To do: Take the data below and extract the lines from the one with "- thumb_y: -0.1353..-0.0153" to the one with "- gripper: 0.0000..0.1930", inclusive, exactly as written.

Dataset section:
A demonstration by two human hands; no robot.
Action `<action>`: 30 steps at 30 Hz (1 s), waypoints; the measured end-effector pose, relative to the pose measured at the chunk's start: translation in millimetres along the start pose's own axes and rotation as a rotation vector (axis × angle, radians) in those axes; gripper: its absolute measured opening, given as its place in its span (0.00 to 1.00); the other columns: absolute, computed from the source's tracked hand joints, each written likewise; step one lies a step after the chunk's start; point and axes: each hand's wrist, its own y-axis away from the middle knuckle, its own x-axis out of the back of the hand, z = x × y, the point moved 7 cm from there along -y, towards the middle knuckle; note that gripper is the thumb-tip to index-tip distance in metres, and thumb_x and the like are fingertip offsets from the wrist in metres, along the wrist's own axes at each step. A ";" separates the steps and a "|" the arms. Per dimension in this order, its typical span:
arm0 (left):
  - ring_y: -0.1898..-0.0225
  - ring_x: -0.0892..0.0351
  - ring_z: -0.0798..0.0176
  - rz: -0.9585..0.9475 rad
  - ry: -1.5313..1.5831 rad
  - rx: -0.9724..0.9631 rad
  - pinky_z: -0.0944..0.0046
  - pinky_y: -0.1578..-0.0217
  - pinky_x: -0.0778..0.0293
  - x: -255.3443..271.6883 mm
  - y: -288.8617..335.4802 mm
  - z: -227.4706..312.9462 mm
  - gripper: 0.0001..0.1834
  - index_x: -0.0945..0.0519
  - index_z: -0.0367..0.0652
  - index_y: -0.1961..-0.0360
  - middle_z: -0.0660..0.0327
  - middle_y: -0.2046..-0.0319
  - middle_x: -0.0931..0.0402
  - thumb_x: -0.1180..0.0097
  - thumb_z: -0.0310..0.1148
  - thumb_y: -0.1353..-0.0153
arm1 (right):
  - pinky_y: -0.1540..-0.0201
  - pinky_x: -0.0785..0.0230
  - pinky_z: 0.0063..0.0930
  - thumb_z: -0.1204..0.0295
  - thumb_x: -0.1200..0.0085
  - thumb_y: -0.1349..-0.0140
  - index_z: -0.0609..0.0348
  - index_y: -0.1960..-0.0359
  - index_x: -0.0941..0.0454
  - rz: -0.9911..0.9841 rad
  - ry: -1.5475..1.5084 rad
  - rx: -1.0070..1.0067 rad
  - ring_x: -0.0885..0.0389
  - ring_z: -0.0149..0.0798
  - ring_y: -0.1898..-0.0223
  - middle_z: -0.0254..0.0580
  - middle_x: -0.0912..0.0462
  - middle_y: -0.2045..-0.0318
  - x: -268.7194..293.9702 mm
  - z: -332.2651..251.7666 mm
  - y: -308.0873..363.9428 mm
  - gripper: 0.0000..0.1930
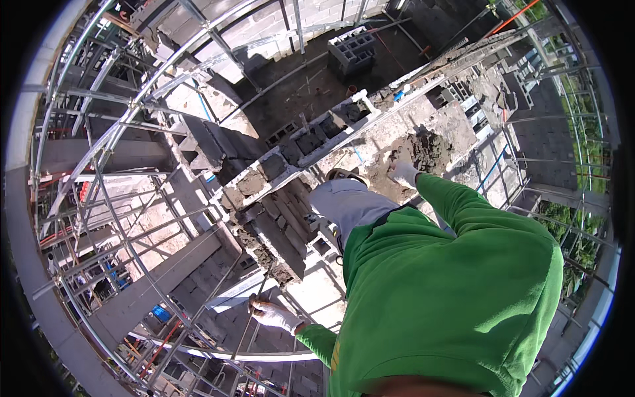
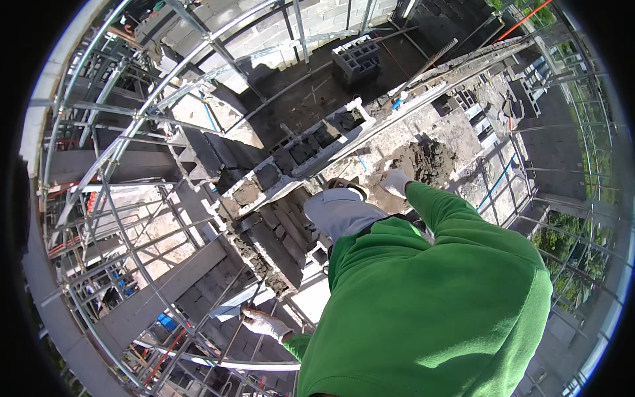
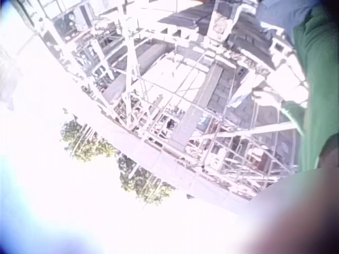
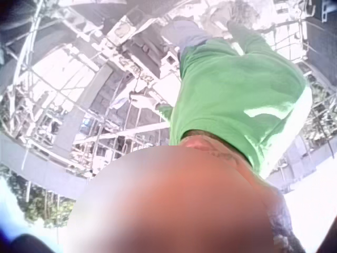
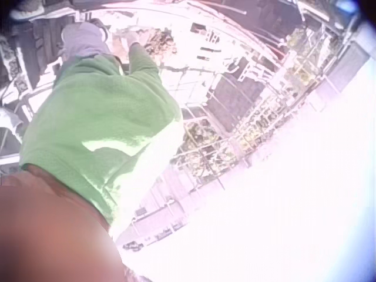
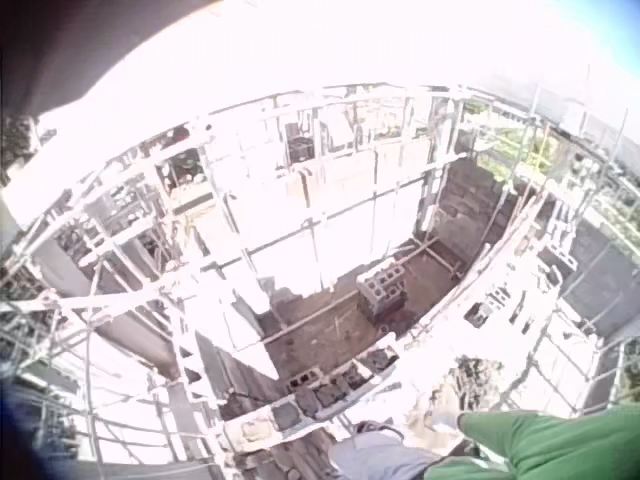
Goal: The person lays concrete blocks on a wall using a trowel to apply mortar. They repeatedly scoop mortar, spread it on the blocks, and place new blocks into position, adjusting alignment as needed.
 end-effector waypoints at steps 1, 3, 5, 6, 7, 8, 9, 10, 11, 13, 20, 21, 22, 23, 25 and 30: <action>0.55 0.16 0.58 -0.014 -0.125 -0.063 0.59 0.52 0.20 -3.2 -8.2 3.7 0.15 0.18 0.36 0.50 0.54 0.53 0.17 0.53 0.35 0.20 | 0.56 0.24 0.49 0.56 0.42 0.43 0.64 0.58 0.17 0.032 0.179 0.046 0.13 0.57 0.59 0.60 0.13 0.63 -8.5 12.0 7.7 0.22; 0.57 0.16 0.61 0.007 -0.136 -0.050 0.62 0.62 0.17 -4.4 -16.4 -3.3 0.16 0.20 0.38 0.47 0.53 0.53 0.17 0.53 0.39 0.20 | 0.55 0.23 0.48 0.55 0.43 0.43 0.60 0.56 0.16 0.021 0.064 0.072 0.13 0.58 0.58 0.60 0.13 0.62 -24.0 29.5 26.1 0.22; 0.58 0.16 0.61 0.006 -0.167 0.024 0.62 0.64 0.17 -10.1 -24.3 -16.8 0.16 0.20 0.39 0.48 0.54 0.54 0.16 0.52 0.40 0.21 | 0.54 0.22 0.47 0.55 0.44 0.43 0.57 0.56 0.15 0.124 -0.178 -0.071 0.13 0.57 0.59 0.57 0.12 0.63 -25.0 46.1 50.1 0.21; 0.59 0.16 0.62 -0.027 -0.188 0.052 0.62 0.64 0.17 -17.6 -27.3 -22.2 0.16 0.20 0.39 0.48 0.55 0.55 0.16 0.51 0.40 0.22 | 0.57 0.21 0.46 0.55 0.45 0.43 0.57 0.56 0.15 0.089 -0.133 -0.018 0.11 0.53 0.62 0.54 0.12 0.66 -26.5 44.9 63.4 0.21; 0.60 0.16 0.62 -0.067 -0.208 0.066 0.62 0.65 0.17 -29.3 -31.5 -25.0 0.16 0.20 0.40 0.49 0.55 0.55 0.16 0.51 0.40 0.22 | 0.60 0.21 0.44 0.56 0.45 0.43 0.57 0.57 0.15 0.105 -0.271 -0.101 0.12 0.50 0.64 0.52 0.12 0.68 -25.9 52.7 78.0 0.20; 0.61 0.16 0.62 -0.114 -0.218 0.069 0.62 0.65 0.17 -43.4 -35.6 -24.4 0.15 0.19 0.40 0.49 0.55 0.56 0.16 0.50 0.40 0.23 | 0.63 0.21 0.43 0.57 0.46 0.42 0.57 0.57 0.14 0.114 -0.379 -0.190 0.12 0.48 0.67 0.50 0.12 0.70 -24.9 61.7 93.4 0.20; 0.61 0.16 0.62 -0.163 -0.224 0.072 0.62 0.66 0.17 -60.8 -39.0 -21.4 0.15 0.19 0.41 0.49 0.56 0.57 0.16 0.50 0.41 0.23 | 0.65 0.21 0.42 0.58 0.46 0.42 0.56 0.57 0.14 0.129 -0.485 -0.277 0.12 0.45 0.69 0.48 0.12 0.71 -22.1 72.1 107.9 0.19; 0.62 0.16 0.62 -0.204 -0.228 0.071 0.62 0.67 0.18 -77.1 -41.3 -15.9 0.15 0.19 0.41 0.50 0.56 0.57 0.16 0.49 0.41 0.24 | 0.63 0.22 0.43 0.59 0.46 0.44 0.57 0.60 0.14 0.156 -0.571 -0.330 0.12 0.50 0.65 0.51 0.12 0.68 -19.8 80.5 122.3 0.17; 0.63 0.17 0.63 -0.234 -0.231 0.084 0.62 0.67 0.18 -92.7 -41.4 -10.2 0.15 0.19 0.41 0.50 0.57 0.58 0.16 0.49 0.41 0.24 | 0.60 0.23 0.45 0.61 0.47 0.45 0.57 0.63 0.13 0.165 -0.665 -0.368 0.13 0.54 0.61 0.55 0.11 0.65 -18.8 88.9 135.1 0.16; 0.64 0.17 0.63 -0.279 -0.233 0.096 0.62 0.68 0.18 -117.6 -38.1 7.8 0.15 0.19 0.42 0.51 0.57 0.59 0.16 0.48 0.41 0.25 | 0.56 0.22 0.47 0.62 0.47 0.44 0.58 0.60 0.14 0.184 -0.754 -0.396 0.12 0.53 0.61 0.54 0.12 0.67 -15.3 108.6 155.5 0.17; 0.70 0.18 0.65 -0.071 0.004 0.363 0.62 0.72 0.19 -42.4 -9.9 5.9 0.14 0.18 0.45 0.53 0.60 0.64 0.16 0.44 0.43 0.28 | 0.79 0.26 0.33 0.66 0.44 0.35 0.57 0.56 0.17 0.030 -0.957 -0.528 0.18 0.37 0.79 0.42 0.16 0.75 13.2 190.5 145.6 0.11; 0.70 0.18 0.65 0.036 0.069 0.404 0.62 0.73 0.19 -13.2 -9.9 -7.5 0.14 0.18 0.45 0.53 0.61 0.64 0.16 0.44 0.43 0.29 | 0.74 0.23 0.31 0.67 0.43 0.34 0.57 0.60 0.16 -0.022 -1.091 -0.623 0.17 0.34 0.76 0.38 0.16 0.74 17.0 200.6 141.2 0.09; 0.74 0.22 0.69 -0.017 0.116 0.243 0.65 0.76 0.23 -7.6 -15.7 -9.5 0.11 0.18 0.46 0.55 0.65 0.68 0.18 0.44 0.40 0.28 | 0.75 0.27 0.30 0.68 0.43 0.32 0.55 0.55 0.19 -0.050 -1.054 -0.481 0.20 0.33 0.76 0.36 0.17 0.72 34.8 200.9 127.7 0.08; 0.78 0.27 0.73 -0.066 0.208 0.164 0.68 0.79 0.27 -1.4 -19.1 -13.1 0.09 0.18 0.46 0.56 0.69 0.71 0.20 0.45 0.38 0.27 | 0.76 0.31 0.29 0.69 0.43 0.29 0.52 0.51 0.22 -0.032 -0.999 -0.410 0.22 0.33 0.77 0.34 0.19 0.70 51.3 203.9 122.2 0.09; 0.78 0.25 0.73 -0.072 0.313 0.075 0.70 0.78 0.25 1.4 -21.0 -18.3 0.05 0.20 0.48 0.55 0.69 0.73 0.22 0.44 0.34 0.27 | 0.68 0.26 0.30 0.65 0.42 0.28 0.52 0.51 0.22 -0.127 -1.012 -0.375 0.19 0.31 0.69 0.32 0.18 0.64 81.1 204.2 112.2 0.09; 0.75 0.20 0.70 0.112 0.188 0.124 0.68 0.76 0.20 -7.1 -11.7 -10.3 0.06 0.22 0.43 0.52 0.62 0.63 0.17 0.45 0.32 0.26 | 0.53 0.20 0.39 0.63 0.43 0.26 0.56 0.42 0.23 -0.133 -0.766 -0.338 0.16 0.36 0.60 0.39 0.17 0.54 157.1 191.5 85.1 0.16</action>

Answer to this task:
  - thumb_y: -0.1353..-0.0153
arm1 (right):
  - pinky_y: -0.1540..-0.0201
  - pinky_x: -0.0785..0.0230
  - pinky_z: 0.0063..0.0930
  - thumb_z: -0.1204..0.0295
  - thumb_x: -0.1200..0.0085
  - thumb_y: -0.1349..-0.0140
  - index_z: -0.0609..0.0348
  - index_y: -0.1960..-0.0359
  - index_x: -0.0941..0.0454
  - rz: -0.9911..0.9841 rad
  - ry: -1.5475..1.5084 rad
  - rx: -1.0070..1.0067 rad
  - ring_x: -0.0885..0.0389
  - ring_z: -0.0149..0.0798
  - ring_y: -0.1898..-0.0223
  - middle_z: -0.0254..0.0580
  - middle_x: -0.0912..0.0462
  - middle_y: -0.2045..-0.0318
  - x: -268.7194..293.9702 mm
  - z: -332.2651..251.7666 mm
  - y: -308.0873..363.9428 mm
  - gripper: 0.0000..0.1930

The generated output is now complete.